I’ve been playing The Ballad of Gay Tony, the third and final DLC for GTA IV, instead of playing Modern Warfare 2 out of some misguided sense of peer pressure. This might be why:
I’ll wait it out until things clear up. I don’t need to be getting pissed off at shooters more than I already am.
The Ballad of Gay Tony brings the trilogy in one part to a close, and it may indicate that the writers of Grand Theft Auto are more clever than you might expect. As in Lost & Damned, Gay Tony enjoys a separate-but-equal status. It’s a self-contained story/game, wherein you play as a Louis, a Dominican-American club manager/ladies’ man instead of Niko, a borderline suicidal Slavic immigrant. The difference between the two games is readily apparent with the higher-octane gun-action and base-jumping. Louis is straight-up fucking girls in the club and getting head in the back room, while Niko is cradling his dead Irish girlfriend outside a church (*SPOILER ALERT*). If you were a fan of San Andreas and all the shit you could get up to in that game, this DLC is truer to that game than GTA IV proper. It’s also more challenging. The guns are bigger on both ends, so you’re getting as good as you’re giving. Meaning: you’re dying more. They also added a new scoring system. After each mission, there’s a breakdown of how well you did, which is uploaded to your Rockstar Social Club profile. You could nail the whole mission, but there’s still aspects you may have missed. Did you get a headshot? What’s your firing accuracy? Did you parachute into the boat? No? WELL YOU SUCK!!! AND NOW EVERYONE ON THE INTERWEBS KNOWS!!!

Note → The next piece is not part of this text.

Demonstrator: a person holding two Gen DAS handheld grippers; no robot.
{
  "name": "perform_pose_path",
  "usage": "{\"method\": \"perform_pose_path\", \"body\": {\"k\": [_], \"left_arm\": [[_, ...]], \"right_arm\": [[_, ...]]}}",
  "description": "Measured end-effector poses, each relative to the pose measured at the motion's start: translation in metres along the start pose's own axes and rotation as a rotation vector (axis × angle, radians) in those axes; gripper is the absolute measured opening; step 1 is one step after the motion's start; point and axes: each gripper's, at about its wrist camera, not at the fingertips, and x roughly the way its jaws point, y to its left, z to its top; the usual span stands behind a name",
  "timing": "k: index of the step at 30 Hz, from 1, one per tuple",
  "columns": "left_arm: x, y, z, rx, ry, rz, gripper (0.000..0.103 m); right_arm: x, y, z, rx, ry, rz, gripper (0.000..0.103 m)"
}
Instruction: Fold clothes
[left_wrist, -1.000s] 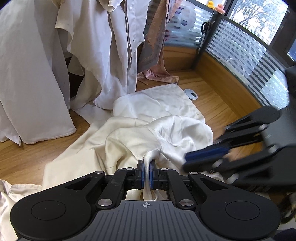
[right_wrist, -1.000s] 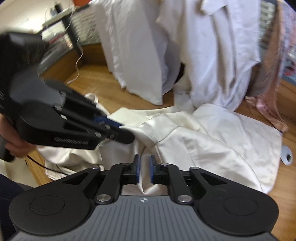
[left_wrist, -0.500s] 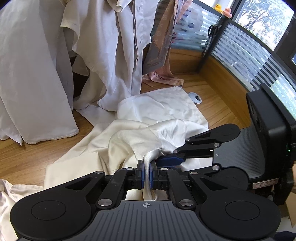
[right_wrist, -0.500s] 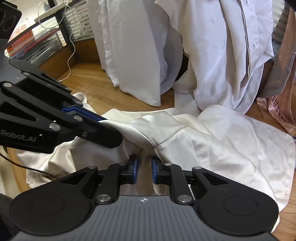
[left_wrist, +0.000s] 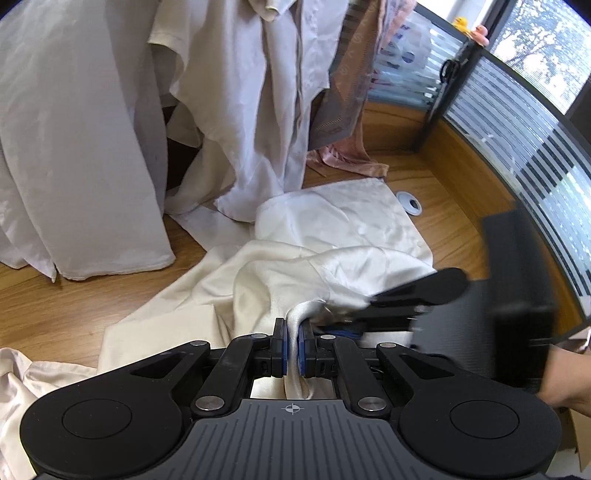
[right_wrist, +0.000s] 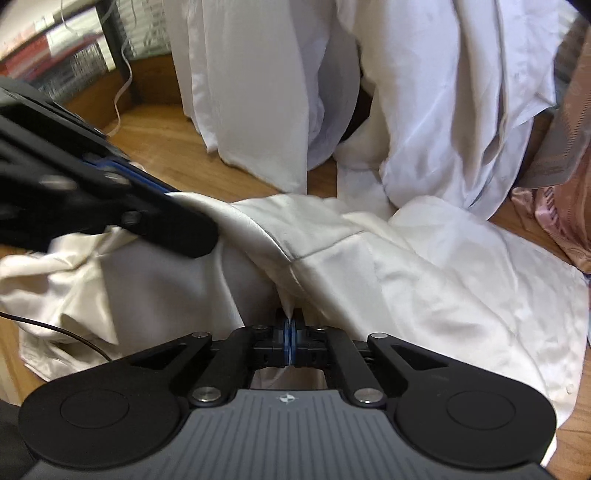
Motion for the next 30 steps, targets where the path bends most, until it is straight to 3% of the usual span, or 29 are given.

Plot-wise, Louis’s character is less sympathetic and deep than Niko Bellic. He’s an ex-con who’s days are filled with club hopping and gun fights. The biggest problem is his coke-toking gay boss, Tony, and his Lucy-esque schemes.
I think the most interesting thing about the game is how it overlaps with GTA IV and Lost & Damned. Johnny, Lost & Damned’s protagonist was already an established character in GTA IV, but with Louis, it’s a bit more tricky. Louis makes several appearances in both editions, but you don’t realize it until you play Gay Tony.
Gay Tony starts with Niko’s botched bank robbery attempt, wherein Louis is an innocent bystander during a hostage situation. He’s later a key figure in a botched diamond smuggling operations… TWICE. You know when you’re going to trade the diamonds to the Jews in the Museum? (I’m not being racist, they’re Jews,) Louis is the black-looking guy who shows up in the window over your heads. (I’m not being racist. He’s the black looking guy). This overlayering of plots kind of messes with the continuity of the game. Since GTA IV was somewhat open-ended, you could finish a number of missions at your own leisure. That means to you, some of the characters Louis is dealing with are already dead. That kind of takes you out of the moment when you have to think about what happened when in GTA IV.
Also out of context are the news bulletins you read online in the game’s in-game internet. When you blow up a construction crane, you’d think news of it would reach NIko, especially when he drives by said crane every day. Of course, cranes can be replaced, so I guess it’s not completely out of place.
Aside from that, Gay Tony modernizes the game a little bit with people Twittering all over the place.
Also, there’s this:
Watch out, Anime, Rockstar has your number!
If I had any complaints, aside from cars that handle like boats, and getting my head shot off as soon as I walk through a door, would be the use of racial slurs in the game. There’s at least fifteen different slurs used in the first hour of playing. I know it’s trying to be “edgy” and shit, but I don’t need to know how spics eat tacos and how fags gobble cock, etc. For fuck’s sake, the game’s called “Gay Tony.” You could have left it at that. There’s cocaine use in almost every cutscene as well, which is to be expected with a game about a gay nightclub owner, I suppose.